→ Assigned task
Everything from the line holding "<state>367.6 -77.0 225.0" through the final line of the entries below is to be duplicated exactly, and nothing outside that span.

※ ※ ※

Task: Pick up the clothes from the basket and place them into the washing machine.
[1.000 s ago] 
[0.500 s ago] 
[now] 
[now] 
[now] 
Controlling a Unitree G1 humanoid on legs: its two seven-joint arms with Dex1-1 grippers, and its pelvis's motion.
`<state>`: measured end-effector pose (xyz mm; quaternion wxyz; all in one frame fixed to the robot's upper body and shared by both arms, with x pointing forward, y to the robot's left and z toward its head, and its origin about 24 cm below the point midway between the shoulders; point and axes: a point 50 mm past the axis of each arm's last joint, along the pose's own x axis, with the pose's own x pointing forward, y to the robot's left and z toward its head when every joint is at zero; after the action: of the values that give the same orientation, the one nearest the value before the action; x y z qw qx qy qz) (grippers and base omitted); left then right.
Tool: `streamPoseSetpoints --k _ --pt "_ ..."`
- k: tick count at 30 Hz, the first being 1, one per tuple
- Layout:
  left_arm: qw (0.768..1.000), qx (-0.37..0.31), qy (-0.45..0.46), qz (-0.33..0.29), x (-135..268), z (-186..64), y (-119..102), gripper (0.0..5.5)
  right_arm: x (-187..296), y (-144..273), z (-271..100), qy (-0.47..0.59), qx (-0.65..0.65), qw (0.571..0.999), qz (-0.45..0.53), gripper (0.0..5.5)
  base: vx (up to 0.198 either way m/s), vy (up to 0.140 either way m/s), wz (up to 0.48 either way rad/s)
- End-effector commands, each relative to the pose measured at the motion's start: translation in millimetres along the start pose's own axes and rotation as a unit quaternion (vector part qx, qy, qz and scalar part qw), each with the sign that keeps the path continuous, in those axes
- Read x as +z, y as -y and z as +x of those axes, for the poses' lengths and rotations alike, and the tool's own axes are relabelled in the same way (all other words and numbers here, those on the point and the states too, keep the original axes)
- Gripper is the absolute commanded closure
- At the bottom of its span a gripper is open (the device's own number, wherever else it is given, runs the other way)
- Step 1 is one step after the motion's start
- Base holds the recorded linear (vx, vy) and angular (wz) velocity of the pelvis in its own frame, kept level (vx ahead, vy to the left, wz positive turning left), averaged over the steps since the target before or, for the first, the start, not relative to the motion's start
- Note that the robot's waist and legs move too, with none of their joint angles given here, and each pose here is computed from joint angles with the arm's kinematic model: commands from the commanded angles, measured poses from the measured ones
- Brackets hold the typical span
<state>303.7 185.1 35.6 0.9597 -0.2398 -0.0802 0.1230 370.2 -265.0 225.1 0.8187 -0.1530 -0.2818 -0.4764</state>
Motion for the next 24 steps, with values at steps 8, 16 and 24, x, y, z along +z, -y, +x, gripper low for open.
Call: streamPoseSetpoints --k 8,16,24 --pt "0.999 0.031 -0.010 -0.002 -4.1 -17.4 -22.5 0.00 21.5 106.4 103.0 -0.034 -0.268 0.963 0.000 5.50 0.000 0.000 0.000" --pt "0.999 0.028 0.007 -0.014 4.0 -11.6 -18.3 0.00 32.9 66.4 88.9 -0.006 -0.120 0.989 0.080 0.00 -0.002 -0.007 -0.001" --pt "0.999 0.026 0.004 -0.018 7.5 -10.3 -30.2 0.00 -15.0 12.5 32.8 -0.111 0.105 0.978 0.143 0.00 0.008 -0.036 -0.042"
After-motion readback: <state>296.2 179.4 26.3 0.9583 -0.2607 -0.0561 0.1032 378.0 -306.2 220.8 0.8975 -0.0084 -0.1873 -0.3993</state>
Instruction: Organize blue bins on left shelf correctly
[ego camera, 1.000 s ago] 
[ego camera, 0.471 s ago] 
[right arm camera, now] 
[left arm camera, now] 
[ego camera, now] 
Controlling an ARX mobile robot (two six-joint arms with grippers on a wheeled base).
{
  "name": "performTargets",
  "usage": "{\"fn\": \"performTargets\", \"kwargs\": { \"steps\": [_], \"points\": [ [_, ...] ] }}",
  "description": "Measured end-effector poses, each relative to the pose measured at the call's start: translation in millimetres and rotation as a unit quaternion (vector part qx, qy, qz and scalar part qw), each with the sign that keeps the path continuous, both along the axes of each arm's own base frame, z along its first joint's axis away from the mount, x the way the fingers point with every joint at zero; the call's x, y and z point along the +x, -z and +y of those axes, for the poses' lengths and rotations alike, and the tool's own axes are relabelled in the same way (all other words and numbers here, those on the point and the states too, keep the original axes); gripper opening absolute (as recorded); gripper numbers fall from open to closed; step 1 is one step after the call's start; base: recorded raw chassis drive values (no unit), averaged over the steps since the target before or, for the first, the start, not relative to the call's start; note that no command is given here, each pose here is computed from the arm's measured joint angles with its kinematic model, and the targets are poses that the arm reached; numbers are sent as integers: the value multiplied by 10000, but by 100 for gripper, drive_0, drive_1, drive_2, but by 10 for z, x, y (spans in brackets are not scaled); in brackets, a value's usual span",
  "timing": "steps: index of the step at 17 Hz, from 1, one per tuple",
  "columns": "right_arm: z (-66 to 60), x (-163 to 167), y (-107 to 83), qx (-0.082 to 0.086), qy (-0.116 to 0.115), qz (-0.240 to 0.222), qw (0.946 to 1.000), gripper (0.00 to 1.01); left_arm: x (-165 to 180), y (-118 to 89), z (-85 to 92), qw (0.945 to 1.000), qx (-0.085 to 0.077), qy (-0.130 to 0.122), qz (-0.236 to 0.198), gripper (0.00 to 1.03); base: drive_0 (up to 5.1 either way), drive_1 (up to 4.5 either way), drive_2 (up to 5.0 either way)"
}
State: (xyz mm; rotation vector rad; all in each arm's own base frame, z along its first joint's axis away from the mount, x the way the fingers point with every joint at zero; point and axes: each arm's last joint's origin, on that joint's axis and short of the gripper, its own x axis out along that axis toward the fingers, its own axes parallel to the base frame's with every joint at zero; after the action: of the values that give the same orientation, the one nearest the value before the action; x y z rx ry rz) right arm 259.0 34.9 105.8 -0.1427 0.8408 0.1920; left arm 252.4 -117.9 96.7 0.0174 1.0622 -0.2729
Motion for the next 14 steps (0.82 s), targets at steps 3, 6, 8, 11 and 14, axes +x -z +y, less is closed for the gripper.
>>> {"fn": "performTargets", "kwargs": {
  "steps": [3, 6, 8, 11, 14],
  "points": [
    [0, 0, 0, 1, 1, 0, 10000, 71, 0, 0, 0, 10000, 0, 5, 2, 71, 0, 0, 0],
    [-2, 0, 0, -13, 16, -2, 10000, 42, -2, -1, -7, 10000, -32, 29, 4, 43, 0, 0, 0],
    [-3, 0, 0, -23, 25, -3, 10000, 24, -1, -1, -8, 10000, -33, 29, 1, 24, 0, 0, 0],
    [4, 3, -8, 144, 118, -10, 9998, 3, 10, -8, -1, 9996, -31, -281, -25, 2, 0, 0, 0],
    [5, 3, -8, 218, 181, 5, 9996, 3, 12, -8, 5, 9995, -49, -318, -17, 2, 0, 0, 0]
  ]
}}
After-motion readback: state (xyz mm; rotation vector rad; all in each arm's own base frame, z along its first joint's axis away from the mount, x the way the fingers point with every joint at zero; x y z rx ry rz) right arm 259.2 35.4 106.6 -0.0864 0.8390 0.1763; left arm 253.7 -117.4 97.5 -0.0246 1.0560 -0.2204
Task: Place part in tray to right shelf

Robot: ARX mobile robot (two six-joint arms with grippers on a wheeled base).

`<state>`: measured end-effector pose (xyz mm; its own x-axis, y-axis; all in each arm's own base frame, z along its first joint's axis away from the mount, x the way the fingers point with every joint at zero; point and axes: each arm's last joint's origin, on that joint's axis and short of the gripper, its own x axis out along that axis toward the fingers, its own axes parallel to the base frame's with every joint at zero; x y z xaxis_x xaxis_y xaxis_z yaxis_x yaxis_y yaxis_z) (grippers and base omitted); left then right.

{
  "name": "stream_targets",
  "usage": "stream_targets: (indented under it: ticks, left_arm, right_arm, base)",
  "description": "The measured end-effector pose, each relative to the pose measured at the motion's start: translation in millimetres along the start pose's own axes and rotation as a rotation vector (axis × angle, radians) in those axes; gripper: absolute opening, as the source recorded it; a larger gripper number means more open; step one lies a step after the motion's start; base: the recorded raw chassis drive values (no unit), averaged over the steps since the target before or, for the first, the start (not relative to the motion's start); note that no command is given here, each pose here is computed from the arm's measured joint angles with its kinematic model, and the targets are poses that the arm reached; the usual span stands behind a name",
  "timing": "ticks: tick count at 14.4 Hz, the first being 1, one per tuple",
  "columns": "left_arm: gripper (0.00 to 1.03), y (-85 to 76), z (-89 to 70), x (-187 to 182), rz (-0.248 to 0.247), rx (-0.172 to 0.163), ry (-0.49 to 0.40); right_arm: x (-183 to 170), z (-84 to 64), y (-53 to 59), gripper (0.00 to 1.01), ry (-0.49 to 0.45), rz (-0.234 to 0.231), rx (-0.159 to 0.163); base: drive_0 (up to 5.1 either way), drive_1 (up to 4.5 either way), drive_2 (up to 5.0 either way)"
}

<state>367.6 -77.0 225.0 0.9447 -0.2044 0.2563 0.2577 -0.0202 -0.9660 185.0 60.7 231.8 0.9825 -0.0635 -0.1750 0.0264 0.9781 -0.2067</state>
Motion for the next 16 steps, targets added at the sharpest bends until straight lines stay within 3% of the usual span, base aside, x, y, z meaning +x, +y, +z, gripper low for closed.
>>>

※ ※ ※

→ Answer to this problem
<state>367.6 -77.0 225.0 0.9447 -0.2044 0.2563 0.2577 -0.0202 -0.9660 185.0 60.7 231.8 0.9825 -0.0635 -0.1750 0.0264 0.9781 -0.2067</state>
Motion for the next 16 steps, targets added at the sharpest bends until straight lines stay within 3% of the usual span, base aside, x, y, z meaning +x, +y, +z, gripper low for closed.
>>>

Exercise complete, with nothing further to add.